C’est important pour moi que mes films soient vus ailleurs, contrairement à tant de productions indiennes, mais ce qui reste le plus fort, c’est de les montrer aux gens de mon pays. Car Le Photographe parle d’eux, comme The Lunchbox parlait d’eux. Et c’est important pour un peuple de se voir à l’écran. Cela m’a manqué quand j’étais jeune, j’aurais voulu voir des films qui me parlent plus directement de la vie et qui me disent que tout est possible. Penser que de jeunes Indiens ont vu Le Photographe et y ont peut-être trouvé une ouverture sur la vie, sur d’a utres histoires possibles, c’est une grande joie pour moi.

Vous travaillez en Inde, mais aussi aux États-Unis, où vous avez dirigé Robert Redford et Jane Fonda dans Nos âmes la nuit (2017). De Bollywood à Hollywood, c’est le goût des histoires d’amour qui a guidé votre chemin ?

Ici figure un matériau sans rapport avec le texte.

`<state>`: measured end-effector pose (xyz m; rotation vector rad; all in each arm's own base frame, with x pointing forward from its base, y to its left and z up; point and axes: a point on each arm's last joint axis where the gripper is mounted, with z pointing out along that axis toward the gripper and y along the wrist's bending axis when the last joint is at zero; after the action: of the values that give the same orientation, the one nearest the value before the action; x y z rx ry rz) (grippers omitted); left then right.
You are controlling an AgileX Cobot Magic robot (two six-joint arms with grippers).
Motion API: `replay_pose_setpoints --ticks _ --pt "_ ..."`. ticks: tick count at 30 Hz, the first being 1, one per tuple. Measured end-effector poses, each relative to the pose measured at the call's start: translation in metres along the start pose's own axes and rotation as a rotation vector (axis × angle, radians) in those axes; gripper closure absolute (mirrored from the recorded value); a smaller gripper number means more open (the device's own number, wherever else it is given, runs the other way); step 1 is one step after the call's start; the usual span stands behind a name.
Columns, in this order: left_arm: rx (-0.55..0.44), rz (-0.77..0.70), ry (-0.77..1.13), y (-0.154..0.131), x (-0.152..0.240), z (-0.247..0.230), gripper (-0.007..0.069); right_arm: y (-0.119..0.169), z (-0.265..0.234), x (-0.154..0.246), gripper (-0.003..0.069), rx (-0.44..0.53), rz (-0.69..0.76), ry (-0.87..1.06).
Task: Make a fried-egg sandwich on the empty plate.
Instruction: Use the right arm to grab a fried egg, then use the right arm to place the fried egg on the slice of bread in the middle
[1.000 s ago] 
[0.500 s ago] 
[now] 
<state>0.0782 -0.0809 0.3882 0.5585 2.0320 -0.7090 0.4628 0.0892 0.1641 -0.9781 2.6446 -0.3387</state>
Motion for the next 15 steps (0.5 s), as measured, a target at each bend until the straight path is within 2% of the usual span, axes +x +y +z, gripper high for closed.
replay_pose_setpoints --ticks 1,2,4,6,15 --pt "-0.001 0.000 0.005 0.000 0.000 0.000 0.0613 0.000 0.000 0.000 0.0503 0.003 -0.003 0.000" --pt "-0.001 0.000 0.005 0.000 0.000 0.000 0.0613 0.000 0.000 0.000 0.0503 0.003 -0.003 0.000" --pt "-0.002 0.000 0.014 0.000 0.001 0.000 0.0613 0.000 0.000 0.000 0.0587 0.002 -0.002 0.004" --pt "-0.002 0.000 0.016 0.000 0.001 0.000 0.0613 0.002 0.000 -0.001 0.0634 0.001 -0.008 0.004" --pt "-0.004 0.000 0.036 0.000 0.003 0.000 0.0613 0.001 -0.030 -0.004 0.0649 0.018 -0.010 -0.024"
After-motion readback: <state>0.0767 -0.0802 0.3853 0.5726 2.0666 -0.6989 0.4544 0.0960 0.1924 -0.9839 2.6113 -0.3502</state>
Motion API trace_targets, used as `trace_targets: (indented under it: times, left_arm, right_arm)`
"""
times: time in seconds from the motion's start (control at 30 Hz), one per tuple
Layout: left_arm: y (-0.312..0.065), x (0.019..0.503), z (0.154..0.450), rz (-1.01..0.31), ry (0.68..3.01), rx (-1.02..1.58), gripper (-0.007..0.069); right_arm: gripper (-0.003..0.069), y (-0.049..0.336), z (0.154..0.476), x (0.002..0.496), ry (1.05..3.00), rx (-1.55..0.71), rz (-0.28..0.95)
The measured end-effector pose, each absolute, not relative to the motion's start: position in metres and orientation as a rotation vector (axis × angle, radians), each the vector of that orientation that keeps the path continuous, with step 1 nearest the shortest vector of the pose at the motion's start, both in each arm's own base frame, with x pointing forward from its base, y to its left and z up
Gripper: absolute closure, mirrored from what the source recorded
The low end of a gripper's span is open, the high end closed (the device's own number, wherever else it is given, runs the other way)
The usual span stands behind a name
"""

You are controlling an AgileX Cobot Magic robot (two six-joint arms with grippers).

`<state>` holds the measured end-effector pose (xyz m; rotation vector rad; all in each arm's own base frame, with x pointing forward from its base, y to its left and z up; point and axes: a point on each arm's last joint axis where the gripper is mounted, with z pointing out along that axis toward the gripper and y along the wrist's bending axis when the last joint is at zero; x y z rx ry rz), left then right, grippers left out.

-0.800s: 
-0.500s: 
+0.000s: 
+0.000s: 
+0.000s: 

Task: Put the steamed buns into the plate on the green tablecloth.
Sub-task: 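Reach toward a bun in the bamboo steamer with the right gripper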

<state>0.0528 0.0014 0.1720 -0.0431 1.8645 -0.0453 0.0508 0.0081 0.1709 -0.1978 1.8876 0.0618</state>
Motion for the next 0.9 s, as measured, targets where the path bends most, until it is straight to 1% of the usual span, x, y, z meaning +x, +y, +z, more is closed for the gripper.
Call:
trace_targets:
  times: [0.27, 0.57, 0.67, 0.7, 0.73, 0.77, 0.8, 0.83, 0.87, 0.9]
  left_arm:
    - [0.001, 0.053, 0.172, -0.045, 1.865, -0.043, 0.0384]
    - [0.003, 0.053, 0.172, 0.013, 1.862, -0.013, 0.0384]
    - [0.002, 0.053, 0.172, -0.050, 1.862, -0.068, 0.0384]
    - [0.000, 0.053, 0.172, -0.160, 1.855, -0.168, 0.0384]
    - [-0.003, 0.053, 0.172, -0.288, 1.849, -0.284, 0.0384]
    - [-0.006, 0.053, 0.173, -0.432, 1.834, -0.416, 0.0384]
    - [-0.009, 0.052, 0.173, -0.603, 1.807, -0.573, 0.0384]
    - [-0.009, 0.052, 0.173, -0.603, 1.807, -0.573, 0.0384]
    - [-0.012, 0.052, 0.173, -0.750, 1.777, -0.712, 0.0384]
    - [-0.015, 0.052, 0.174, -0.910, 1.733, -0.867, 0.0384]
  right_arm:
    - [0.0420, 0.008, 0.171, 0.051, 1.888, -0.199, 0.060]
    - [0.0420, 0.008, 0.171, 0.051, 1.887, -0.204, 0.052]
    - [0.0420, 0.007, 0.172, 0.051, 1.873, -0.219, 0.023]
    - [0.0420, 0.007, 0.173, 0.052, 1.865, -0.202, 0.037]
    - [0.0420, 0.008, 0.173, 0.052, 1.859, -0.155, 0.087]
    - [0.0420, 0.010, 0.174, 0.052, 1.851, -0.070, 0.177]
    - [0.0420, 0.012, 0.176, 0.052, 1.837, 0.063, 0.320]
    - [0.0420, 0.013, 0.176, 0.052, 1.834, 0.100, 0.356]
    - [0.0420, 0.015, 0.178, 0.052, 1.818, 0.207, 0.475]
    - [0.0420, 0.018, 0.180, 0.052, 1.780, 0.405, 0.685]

Il y a en effet une tradition commune. Bollywood est encore plus fidèle aux histoires d’amour que Hollywood, avec un cœur encore plus grand ! Un film comme Assoiffé (1957), de Guru Dutt, reste, pour moi, un des plus beaux jamais réalisés. Mes films racontent des histoires d’amour, mais aussi des histoires où les personnages, même s’ils sont adultes, font des expériences qui les grandissent, les amènent à découvrir quelque chose sur eux qu’ils ignoraient et leur donnent une autre vision de la vie.